Demarcando-se de uma leitura política, falsamente patriótica, Bernardo Soares acrescenta à frase, para que não haja dúvidas, odiar “com ódio verdadeiro (…) não quem escreve mal português, não quem não sabe sintaxe, não quem não escreve em ortografia simplificada, mas a página mal escrita, como pessoa própria, a sintaxe errada, como gente em que se bata”.[12] Tal como Manoel de Barros (cujo amigo-quase-árvore tem, curiosamente, o nome do semi-heterónimo pessoano), também Bernardo Soares defende que o conhecimento a fundo da língua, sobretudo da língua escrita e dos seus autores é condição imprescindível para poder “errá-la ao dente” e frui-la com todo o corpo.

A famosa frase do guarda-livros lisboeta que gostava de se perder nas ruas de Lisboa, de ver os barcos sairem do porto rumo ao mar largo da sua interioridade, não pode ser desligada do gosto de dizer ou de “palavrar”, do prazer físico (e mental) que a palavra provoca, desde logo do estremecimento de sentidos e de descoberta que nele provoca a escrita de autores como o Pe. António Vieira que, apesar da “fria perfeição da engenharia sintáctica, [o] faz tremer como um ramo ao vento” ou Fialho de Almeida que, em certas páginas, lhe faz “formigar toda a minha vida em todas as minhas veias, (…) raivar tremulamente quieto de um prazer inatingível”.[13] Curiosamente, entre muitos outros que poderiam aqui ser evocados, dois autores cuja obra tem sido afastada do grande público por falta de uma (re)edição que, felizmente, no caso do Pe.
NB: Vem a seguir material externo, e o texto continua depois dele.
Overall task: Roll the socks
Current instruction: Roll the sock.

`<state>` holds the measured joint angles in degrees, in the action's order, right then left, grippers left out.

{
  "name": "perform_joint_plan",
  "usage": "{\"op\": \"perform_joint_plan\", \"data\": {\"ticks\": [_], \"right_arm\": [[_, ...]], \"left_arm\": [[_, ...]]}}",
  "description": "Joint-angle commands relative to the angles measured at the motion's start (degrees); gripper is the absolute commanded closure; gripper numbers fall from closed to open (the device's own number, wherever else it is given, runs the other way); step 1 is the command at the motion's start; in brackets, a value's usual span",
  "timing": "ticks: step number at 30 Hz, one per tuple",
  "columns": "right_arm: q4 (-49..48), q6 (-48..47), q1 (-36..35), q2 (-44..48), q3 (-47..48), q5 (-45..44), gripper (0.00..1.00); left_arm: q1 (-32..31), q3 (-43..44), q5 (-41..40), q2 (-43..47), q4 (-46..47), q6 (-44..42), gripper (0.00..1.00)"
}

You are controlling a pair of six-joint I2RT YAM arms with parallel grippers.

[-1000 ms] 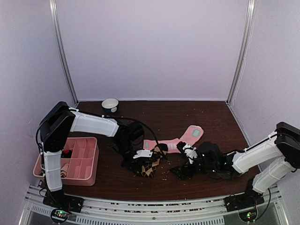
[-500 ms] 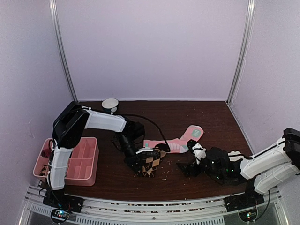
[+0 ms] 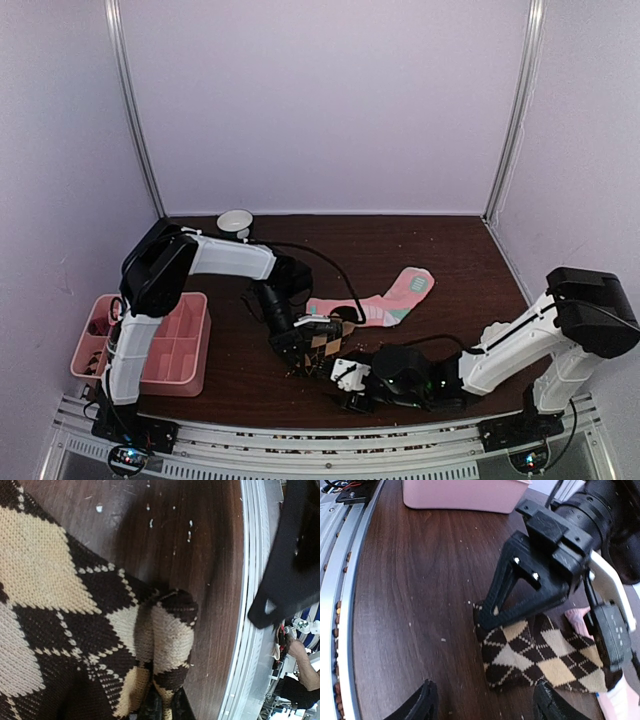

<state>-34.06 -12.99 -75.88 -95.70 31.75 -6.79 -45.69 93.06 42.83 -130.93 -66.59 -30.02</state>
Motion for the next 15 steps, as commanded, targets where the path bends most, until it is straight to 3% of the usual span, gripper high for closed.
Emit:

António Vieira acaba de ser ultrapassada com a primeira edição completa da sua obra, mais de quatrocentos anos decorridos sobre o seu nascimento. O mesmo não se pode dizer de Fialho de Almeida cuja obra de há muito se encontra indisponível no mercado e bem mereceria, como se infere da leitura pessoana, uma outra atenção e divulgação.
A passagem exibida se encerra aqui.